La couverture est calculée sur la base des tarifs 2e classe, que le salarié ait ou non souscrit un abonnement 1re classe. Sur justificatif du salarié, l’employeur rembourse les titres achetés par les salariés au plus tard à la fin du mois suivant celui pour lequel ils ont été validés.

Qui a droit à l’indemnité de transport ? Qui peut prétendre à l’indemnité de transport ? La prime accordée pour les véhicules personnels ne concerne que les salariés dont la résidence habituelle ou le lieu de travail est situé en dehors d’un périmètre de transport urbain.
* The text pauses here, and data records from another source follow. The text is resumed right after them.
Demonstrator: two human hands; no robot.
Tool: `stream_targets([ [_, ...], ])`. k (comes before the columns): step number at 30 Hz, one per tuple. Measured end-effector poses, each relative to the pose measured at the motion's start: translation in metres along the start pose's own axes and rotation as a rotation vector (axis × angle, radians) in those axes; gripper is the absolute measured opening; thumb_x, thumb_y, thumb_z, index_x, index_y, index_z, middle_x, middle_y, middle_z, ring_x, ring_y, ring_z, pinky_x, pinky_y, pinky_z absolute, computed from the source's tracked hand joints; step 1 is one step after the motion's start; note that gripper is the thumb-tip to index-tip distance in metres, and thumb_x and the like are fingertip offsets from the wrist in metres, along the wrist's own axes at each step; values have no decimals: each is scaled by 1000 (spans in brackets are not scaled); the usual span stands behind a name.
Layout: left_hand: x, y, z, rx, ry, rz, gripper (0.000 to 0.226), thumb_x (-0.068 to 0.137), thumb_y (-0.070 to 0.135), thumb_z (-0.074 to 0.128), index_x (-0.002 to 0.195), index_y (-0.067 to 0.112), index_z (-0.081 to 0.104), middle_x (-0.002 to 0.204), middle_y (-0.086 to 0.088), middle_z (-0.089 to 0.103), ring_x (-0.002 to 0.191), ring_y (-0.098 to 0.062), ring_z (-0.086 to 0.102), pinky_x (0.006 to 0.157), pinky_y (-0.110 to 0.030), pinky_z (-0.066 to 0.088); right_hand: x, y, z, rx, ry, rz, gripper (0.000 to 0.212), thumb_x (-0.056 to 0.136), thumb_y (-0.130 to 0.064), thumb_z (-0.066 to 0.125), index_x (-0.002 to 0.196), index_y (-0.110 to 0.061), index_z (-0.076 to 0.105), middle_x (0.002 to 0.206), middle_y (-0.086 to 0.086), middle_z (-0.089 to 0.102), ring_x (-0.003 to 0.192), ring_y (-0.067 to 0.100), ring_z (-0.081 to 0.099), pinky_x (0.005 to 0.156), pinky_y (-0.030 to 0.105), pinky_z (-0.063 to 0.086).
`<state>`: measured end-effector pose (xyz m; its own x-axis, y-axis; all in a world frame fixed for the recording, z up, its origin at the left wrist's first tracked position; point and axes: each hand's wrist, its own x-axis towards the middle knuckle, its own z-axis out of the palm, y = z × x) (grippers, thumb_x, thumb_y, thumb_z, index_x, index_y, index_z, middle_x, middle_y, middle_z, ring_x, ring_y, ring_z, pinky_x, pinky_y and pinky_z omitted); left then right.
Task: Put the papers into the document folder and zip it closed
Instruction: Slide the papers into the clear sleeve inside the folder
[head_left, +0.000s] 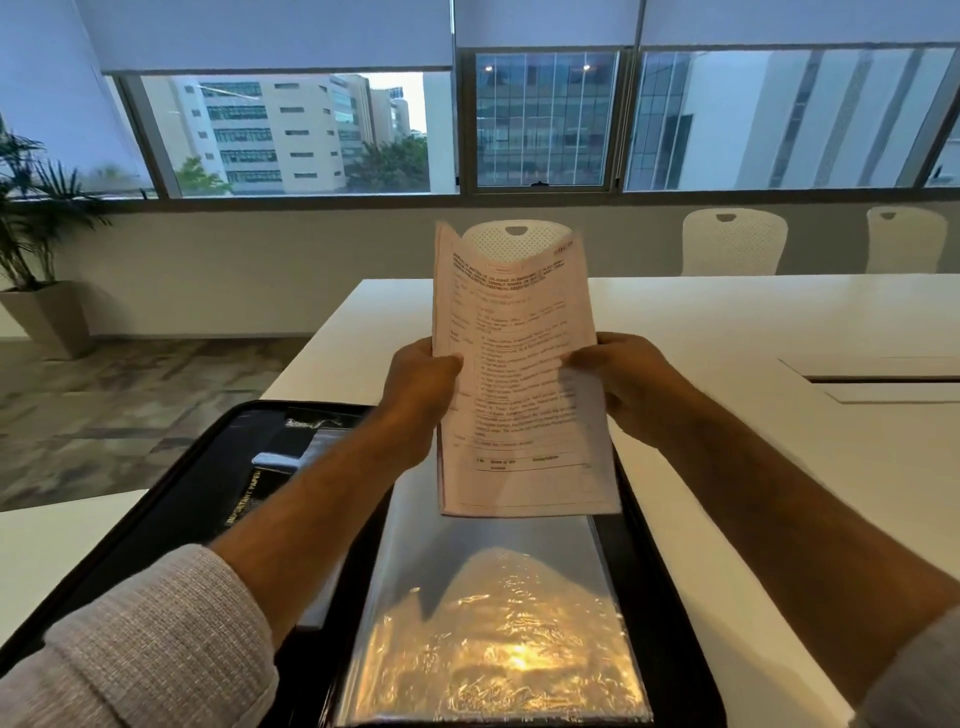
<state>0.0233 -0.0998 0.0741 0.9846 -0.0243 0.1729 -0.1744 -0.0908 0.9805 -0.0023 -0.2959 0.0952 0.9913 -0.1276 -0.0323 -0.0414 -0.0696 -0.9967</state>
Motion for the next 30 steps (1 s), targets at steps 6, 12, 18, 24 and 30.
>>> stream_targets([
  [6, 11, 5, 5, -140, -43, -87, 17, 98, 35, 48, 95, 29, 63, 72, 12, 75, 62, -11, 73, 40, -27, 52, 30, -5, 22, 11, 21, 10, 16, 94, -11, 53, 107, -16, 61, 104, 7, 68, 87, 30, 69, 74, 54, 57],
  [12, 33, 7, 8, -220, -141, -27, 38, 95, 54, 42, 101, 25, 66, 81, 1, 76, 71, -20, 74, 57, -30, 57, 53, -1, 41, -274, 182, -343, 39, 86, -23, 64, 117, -34, 43, 106, -6, 63, 73, 14, 66, 50, 22, 47],
  [18, 51, 8, 24, -331, -175, -106, 49, 97, 57, 33, 113, 23, 65, 97, -6, 75, 79, -26, 73, 70, -39, 59, 65, 8, 55, -391, 129, -534, 38, 83, -37, 59, 116, -36, 39, 95, -20, 57, 64, 7, 62, 43, 8, 42],
  [24, 60, -11, 18, -363, -139, -200, 30, 98, 40, 50, 111, 17, 66, 95, -7, 75, 77, -28, 73, 68, -39, 58, 85, 13, 44, -422, 56, -332, 7, 90, -21, 58, 88, -28, 57, 89, -22, 55, 74, 16, 60, 65, 32, 53],
  [30, 62, -13, 35, -380, -221, -184, 49, 93, 66, 31, 115, 32, 59, 104, -5, 74, 93, -29, 73, 77, -44, 59, 89, 7, 42, -351, -109, -97, 61, 70, -74, 53, 93, -19, 67, 87, 0, 71, 70, 28, 70, 70, 37, 57],
])
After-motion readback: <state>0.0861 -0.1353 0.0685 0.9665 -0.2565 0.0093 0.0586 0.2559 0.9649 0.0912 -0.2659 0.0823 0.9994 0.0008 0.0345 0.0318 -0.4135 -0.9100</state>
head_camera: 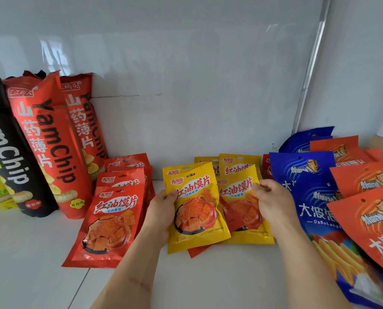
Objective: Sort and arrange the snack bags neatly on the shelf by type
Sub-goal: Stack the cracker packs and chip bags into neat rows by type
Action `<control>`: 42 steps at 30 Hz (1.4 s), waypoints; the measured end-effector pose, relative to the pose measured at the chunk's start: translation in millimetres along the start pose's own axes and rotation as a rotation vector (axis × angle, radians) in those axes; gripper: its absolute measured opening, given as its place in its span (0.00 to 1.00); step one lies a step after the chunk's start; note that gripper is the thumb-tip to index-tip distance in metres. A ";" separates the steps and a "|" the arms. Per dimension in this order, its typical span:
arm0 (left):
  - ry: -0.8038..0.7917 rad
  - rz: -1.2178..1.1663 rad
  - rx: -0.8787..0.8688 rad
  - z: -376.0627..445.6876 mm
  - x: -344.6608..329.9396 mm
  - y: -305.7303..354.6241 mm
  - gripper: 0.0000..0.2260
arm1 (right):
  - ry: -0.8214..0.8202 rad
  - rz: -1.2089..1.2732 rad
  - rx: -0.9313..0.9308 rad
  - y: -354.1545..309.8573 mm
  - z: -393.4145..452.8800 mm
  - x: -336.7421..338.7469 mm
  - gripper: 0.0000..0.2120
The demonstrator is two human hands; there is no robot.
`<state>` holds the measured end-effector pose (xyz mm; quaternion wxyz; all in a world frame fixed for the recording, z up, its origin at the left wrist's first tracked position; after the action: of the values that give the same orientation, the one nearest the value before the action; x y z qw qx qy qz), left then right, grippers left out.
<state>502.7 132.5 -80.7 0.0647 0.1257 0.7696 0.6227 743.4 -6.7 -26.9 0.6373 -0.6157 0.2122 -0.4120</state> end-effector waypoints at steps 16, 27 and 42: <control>0.142 -0.169 -0.125 -1.3 9.6 26.3 0.08 | 0.131 0.116 0.216 -22.1 10.2 48.9 0.15; 0.020 -0.339 -0.075 -13.7 -12.8 25.0 0.12 | -0.144 -0.189 0.174 -22.1 -16.2 -58.5 0.17; 0.076 -0.271 -0.065 0.1 9.9 16.5 0.07 | 0.007 -0.297 0.046 5.6 26.8 -42.6 0.23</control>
<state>495.1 138.5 -64.1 0.1230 -0.0049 0.7610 0.6370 741.4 42.6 -38.3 0.5825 -0.6240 0.1116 -0.5089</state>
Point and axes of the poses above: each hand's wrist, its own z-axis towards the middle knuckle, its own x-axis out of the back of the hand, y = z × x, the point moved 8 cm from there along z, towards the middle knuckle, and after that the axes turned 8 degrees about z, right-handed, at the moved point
Comment toucher l’aide au transport ?

Pour bénéficier de cette aide, vous devez :

  • Déplacer quotidiennement plus de 20 km entre son domicile et son lieu de travail.
  • Percevoir un revenu inférieur à deux fois le salaire minimum.
  • Pour les personnes résidant en zone urbaine, il faut pouvoir justifier d’horaires décalés sur le lieu d’exercice du travail.

Comment obtenir la prime de transport ?

Tous les salariés sont concernés, y compris les intérimaires, les temps partiels et les apprentis. Les intérimaires doivent se rapprocher de l’entreprise de travail intérimaire, qui est leur employeur, pour bénéficier du paiement des frais d’abonnement aux transports en commun.